I am trying to generate some python code from Hy. How is that done better?

I have tried several approaches. One is with a macro:

(defmacro make-vars [data]
  (setv res '())
  (for [element data]
    (setv varname (HySymbol (+ "var" (str element))))
    (setv res (cons `(setv ~varname 0) res)))
  `(do ~@res))

Then after capturing macroexpansion, I print python disassembly of a code.

However, it seems that with macros I am unable to pass variables, so that:

(setv vnames [1 2 3])
(make-vars vnames)

defines varv, varn, vara and so on, in stead of var1, var2, var3. It seems that correct invocation could be made with:

(macroexpand `(make-vars ~vnames))

but that seems to be excessively complex.
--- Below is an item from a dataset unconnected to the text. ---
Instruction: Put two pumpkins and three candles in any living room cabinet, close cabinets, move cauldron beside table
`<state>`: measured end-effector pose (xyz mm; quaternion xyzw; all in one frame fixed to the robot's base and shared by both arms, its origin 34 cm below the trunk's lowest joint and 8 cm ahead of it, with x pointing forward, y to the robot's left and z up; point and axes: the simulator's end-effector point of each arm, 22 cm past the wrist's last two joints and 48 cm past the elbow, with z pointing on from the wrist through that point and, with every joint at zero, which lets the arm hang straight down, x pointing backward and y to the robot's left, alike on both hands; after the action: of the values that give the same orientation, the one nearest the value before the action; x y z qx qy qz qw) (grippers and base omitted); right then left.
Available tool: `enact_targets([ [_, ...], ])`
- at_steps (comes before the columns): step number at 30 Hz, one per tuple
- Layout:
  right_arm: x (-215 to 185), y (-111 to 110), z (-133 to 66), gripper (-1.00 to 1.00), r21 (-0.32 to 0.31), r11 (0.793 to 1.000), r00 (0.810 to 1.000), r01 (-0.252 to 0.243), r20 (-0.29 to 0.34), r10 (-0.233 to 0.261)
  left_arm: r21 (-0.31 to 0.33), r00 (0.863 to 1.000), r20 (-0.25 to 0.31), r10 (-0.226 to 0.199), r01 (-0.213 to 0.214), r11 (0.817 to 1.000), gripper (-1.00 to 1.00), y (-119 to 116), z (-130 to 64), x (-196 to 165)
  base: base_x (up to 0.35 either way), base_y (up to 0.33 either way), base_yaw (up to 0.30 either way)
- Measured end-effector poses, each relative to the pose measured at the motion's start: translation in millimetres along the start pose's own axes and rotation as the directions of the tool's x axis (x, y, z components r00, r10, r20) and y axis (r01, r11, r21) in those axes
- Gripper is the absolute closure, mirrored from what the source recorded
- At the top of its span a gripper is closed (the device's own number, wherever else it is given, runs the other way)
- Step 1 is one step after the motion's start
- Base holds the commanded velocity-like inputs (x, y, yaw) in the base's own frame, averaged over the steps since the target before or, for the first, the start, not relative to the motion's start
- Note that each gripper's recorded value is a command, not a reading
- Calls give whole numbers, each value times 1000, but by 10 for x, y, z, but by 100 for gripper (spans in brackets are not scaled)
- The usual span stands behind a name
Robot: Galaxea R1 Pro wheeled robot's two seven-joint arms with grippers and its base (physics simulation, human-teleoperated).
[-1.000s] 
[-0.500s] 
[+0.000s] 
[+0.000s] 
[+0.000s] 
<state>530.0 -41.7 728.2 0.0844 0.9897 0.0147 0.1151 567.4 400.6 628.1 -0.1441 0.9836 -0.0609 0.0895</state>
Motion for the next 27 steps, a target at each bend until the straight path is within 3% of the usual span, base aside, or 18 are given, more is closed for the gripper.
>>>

Other issue I have encountered is the necessity of HySymbol, which came as a big surprise. But I have really been hurt by that, when I tried second approach, where I made a function that returns quoted forms:

(defn make-faction-detaches [faction metadata unit-types]
  (let [meta-base (get metadata "Base")
        meta-pattern (get metadata "Sections")
        class-cand []
        class-def '()
        class-grouping (dict)]
    (for [(, sec-name sec-flag) (.iteritems meta-pattern)]
      ;; if section flag is set but no unit types with the section are found, break and return nothing
      (print "checking" sec-name)
      (if-not (or (not sec-flag) (any (genexpr (in sec-name (. ut roles)) [ut unit-types])))
              (break)
              ;; save unit types for section 
              (do
               (print "match for section" sec-name)
               (setv sec-grouping (list-comp ut [ut unit-types]
                                             (in sec-name (. ut roles))))
               (print (len sec-grouping) "types found for section" sec-name)
               (when sec-grouping
                 (assoc class-grouping sec-name sec-grouping))))
      ;; in case we finished the cycle
      (else
       (do
        (def
          class-name (.format "{}_{}" (. meta-base __name__) (fix-faction-string faction))
          army-id (.format "{}_{}" (. meta-base army_id) (fix-faction-string faction))
          army-name (.format "{} ({})" (fix-faction-name faction) (. meta-base army_name)))
         (print "Class name is" class-name)
         (print "Army id is" army-id)
         (print "Army name is" army-name)
         (setv class-cand [(HySymbol class-name)])
         (setv class-def [`(defclass ~(HySymbol class-name) [~(HySymbol (. meta-base __name__))]
                            [army_name ~(HyString army-name)
                             faction ~(HyString faction)
                             army_id ~(HyString army-id)]
                             (defn --init-- [self]
                               (.--init-- (super) ~(HyDict (interleave (genexpr (HyString k) [k class-grouping])
                                                                       (cycle [(HyInteger 1)]))))
                               ~@(map (fn [key]
                                        `(.add-classes (. self ~(HySymbol key))
                                                       ~(HyList (genexpr (HySymbol (. ut __name__))
                                                                         [ut (get class-grouping key)]))))
                                      class-grouping)))]))))
    (, class-def class-cand)))

That function takes metadata that looks like this in python:

metadata = [
    {'Base': DetachPatrol,
     'Sections': {'hq': True, 'elite': False,
                  'troops': True, 'fast': False,
                  'heavy': False, 'fliers': False,
                  'transports': False}}]

And takes a list of classes that have form of:

class SomeSection(object):
    roles = ['hq']

It required extensive usage of internal classes of hy, and I failed to properly represent True and False, resorting to HyInteger(1) and HyInteger(0) instead.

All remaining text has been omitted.